Sen. Susan Collins (R-Maine) is no fan of the day-trading industry. As chair of the Permanent Subcommittee on Investigations, she recently concluded an eight-month probe of day-trading firms and practices. Her report (available at www.senate.gov/~gov_affairs/022400_report.htm) argues that we need more regulations and oversight to curb abuses.
Targeting "serious" traders, who average 29 trades per day, and the relatively small but growing number of day-trading companies that provide customers with high-speed terminals and real-time quotes (currently an estimated 60 firms nationally), Collins calls day trading "little more than a game of chance." Amazed by the boldness of industry claims and ad pitches, such as Lazy Day Trader's pledge that "You don't have to be able to understand Economics, the Stock Market or International Finance," Collins wants the industry to provide unambiguous warnings of risk—announcing that one's chances of making money with a capitalization of less than $50,000 are slim.
She also wants the Securities and Exchange Commission to require firms to instruct potential traders that they must earn substantial money simply to pay their trading commissions (an average of $16 per trade), and ban them from helping customers secure loans to pay for margin calls. Even if Collins is right, and the majority of serious day traders are losing money, it doesn't follow that the state has an interest in protecting the traders from themselves.

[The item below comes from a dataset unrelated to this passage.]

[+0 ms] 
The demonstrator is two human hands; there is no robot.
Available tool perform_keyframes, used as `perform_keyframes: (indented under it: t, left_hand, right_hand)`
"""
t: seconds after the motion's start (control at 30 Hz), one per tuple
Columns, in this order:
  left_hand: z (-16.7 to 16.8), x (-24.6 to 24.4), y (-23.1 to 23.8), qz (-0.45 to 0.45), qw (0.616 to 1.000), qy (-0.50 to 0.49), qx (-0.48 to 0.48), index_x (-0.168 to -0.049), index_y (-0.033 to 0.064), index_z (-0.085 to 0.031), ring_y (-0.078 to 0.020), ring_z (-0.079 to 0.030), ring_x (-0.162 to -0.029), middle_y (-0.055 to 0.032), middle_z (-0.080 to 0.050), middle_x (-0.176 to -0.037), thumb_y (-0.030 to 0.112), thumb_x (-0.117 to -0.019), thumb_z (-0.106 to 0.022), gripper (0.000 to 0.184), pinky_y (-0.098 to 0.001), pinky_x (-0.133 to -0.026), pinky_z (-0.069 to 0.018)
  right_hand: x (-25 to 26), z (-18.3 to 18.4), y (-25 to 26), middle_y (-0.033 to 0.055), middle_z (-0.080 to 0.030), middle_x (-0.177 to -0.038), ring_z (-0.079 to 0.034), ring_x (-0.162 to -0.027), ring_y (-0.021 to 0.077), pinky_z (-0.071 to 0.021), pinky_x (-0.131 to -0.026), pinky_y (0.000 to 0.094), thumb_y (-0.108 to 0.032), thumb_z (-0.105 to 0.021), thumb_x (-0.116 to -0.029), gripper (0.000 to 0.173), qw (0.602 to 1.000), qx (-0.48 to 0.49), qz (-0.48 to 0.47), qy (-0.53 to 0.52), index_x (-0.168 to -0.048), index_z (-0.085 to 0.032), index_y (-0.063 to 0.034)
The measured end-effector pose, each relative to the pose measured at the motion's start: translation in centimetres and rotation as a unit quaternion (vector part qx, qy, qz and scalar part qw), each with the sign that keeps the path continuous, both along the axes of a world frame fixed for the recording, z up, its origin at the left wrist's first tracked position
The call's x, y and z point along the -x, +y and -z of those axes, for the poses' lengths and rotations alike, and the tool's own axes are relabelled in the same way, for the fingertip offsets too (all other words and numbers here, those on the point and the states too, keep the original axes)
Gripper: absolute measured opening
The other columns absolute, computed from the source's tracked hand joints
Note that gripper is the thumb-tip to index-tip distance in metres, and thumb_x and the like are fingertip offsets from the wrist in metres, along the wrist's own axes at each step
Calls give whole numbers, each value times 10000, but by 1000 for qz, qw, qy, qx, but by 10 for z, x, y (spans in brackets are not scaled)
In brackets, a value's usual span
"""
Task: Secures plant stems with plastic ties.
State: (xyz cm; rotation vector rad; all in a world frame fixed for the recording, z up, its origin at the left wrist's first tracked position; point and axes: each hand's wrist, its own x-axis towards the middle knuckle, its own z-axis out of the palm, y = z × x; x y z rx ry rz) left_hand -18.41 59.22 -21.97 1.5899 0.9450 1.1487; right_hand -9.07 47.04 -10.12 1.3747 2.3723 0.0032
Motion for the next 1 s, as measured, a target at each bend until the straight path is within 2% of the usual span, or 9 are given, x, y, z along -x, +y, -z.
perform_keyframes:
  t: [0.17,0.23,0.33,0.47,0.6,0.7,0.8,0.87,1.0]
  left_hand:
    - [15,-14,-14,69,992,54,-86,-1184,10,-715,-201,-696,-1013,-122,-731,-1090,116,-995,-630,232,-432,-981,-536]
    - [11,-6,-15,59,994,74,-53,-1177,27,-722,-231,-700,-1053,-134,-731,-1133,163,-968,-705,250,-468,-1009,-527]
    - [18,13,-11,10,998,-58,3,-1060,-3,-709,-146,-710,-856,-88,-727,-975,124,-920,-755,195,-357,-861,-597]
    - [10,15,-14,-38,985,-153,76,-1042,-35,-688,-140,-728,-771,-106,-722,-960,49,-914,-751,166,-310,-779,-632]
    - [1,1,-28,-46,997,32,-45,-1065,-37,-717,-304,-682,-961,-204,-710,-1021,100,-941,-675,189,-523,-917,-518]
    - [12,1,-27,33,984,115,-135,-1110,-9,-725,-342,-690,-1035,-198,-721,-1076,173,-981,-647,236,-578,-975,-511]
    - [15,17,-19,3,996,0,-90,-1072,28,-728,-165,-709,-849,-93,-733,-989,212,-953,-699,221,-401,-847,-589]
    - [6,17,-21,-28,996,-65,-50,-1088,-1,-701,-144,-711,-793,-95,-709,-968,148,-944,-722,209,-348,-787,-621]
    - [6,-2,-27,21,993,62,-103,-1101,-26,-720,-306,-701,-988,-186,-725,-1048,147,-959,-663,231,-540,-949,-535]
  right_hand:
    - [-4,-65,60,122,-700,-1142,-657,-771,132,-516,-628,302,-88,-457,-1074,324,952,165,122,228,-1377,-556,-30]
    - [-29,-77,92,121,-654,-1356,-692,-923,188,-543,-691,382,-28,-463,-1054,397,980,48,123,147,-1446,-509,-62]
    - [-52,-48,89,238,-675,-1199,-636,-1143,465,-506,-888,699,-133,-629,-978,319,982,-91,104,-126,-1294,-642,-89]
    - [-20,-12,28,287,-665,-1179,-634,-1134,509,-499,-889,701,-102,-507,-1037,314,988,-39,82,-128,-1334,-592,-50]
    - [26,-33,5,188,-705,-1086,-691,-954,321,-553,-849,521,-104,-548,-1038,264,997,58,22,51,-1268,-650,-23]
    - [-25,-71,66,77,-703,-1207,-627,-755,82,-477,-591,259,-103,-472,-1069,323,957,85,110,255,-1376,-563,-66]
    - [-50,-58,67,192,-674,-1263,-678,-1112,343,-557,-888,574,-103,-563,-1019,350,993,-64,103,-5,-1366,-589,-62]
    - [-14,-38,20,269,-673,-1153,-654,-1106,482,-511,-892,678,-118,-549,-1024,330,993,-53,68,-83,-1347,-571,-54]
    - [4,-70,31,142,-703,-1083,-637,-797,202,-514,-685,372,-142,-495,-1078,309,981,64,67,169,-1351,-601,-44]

By insulating adults from the consequences of their behavior and their risk calculations, traders are denied a valuable education. There are many things hapless day traders can learn if not shielded from their ill-advised financial decisions, not least of which are the complexities of economics, the stock market, and international finance. But don't worry, casual traders, Collins isn't targeting the vastly more numerous online traders at E-Trade, Datek, or Ameritrade—yet.